Past history means everything here.
The late Kurt Vonnegut invoked the humorist Kin Hubbard a couple times in his books (notably Slaughterhouse-V), who quipped “It ain’t no disgrace to be poor, but it might as well be.” Today it is, and we might as well substitute “disgrace” with crime, because being poor is so tantamount to being illegal that it might as well be. Feeling on the skids? Go get your bindle in a bundle, paupers and tramps, hobos and vagabonds of the world, unite!

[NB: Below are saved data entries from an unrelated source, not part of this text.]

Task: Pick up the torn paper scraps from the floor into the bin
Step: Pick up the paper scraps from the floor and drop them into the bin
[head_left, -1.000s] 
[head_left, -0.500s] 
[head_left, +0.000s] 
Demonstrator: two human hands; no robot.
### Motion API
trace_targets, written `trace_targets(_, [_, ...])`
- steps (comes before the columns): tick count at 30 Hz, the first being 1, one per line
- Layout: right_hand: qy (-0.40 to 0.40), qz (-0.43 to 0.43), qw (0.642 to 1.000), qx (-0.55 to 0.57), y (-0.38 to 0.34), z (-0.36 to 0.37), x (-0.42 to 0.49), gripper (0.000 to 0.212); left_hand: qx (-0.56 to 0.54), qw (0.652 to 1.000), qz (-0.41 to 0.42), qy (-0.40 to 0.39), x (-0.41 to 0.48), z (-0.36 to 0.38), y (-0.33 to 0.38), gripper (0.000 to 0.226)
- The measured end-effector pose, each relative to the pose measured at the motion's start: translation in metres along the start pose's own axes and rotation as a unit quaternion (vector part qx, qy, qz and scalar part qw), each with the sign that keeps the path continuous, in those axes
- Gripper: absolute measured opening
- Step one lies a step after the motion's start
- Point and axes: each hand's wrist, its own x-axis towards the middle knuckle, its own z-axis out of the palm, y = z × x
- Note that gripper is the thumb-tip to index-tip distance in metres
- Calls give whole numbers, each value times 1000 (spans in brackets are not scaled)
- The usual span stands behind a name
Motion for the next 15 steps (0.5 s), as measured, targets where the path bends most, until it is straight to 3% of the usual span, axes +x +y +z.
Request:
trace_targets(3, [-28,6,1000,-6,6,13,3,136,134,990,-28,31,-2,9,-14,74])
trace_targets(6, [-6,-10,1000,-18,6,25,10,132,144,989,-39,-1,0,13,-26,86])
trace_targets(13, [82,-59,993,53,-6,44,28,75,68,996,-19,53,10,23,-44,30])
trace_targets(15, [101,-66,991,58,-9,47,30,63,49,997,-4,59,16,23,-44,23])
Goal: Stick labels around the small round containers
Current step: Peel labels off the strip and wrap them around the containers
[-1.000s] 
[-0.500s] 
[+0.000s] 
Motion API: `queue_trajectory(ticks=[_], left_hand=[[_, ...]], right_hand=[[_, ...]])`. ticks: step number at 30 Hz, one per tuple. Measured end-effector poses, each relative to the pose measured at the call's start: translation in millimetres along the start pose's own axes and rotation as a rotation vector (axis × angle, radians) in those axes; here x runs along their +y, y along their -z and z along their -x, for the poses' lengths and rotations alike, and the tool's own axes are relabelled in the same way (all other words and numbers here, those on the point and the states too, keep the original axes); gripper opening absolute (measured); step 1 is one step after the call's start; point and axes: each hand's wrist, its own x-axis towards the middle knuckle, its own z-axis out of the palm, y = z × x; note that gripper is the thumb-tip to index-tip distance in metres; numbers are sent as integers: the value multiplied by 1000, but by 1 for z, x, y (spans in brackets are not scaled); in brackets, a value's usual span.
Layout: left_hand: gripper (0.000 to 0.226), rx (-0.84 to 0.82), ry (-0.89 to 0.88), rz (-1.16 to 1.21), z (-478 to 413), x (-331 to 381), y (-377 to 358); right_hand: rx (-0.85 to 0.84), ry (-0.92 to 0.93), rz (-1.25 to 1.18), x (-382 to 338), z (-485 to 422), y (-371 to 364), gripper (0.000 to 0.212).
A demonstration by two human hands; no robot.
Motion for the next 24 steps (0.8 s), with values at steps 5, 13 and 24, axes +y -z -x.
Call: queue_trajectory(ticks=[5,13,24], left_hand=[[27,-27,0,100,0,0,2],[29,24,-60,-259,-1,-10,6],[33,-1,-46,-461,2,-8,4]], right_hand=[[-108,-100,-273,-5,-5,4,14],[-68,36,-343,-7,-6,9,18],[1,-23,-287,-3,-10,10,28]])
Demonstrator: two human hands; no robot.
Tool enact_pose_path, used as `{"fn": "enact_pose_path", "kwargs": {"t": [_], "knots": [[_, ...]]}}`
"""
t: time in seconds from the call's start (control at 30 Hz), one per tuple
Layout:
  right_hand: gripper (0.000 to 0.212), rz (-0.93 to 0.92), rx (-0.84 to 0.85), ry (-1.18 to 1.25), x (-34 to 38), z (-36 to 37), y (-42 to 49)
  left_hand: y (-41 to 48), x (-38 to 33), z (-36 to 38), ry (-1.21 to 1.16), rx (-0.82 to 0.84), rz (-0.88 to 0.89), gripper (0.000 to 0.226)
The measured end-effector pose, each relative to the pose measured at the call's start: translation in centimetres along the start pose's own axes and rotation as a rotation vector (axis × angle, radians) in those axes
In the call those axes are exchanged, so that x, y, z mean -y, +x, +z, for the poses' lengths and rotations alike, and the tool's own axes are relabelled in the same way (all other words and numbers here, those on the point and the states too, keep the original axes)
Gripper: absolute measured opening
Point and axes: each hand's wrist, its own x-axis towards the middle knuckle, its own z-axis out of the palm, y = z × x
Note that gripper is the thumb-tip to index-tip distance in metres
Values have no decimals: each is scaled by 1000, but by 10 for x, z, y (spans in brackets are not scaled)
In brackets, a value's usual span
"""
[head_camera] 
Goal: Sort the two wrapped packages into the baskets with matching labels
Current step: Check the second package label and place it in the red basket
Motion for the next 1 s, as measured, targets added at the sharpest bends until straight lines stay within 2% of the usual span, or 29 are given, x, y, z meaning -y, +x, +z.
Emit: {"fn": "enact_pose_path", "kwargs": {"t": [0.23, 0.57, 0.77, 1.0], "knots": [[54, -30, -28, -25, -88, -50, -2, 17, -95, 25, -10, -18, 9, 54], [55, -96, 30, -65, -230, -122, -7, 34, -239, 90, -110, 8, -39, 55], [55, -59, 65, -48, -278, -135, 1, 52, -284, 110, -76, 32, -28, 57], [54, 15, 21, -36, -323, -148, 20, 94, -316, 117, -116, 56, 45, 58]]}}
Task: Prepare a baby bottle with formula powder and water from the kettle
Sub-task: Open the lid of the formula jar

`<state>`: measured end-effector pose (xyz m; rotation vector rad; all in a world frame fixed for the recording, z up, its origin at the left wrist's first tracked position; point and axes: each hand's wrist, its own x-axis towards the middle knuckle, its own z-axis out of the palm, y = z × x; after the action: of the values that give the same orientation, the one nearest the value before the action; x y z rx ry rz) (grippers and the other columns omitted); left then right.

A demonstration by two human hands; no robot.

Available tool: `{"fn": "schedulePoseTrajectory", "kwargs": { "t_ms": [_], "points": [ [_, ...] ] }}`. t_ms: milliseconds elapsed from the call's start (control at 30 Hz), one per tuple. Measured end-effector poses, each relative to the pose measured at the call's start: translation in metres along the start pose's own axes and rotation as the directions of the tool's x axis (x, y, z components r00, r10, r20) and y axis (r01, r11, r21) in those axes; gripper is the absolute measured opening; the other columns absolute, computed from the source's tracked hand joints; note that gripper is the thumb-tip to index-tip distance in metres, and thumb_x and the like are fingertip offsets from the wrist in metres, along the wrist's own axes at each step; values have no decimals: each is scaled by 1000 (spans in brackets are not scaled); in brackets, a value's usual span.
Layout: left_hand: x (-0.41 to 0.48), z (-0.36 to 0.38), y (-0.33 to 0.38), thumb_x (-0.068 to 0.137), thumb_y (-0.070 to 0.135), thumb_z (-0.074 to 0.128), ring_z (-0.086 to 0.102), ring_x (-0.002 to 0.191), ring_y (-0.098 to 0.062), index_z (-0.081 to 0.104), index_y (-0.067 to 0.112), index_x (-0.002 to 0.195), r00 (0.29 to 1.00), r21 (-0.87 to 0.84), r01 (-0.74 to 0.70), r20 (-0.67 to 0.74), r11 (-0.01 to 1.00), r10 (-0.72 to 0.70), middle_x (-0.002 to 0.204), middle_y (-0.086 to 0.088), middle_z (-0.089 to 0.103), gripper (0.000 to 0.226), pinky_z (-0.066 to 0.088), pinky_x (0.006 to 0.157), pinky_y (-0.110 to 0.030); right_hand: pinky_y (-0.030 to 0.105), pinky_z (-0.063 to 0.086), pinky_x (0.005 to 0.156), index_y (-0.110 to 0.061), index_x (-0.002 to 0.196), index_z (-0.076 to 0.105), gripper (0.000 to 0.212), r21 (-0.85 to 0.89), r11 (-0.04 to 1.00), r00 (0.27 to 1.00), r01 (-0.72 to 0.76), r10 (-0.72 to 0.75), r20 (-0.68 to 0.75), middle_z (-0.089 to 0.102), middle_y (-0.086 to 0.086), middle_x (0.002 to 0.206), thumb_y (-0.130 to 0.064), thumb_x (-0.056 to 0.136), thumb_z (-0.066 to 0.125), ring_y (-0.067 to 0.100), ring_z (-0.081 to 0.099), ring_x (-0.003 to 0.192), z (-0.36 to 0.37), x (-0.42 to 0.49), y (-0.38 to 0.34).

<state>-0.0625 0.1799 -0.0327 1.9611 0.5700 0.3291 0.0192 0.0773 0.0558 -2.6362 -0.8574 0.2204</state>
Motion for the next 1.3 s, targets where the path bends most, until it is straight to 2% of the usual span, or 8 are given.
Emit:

By actively discriminating against Section 8 recipients the Republicans are not only exhibiting their contempt towards the poor, the disabled, and the elderly, they are endorsing essential shtetls apart and away from the gentry — hence the term gentrification. While we are investing in the systemic recidivism of certain individuals, we are simultaneously divesting in community diversification. Why not just come clean and say that Wisconsin is open to segregation, not just racial — but of the poor, the elderly, the infirm, and the disabled, too? Section 8 vouchers offer affordable housing options for families in need to rise above the cesspools of poverty and crime and the endemic indignities inherent to so-called benign neglect. And why is it we’re giddy as all get-out to shell out vouchers to attend charter schools on the taxpayer’s dime, yet discriminate against the poor and the powerless who are just looking for a better place to call home? What does this say about our priorities?
Supporters of the bill actually are claiming that there are sufficient protections to tenants already in state and federal “fair” housing — wild-eyed utopias like not being (actively) discriminated against based on race, age, sexual orientation, etc. Quit your whining, liberals! Besides, they counter, local (i.e., Madison) interventions go too far and infringe on the rights of property owners. But what about tenants’ rights? An apartment is someone’s home, their privacy. That it happens to be a commodity owned by another is a relatively necessary evil under capitalism. But this essential insecurity shouldn’t be a constant reminder to all tenants literally lorded over them!
Forgive me, my worship, for speaking me peace. Would your reverence or milady care for another brandy and tobacco? I have your powder-horn and snifters at the ready! If not, I shall be in the livery when you need me.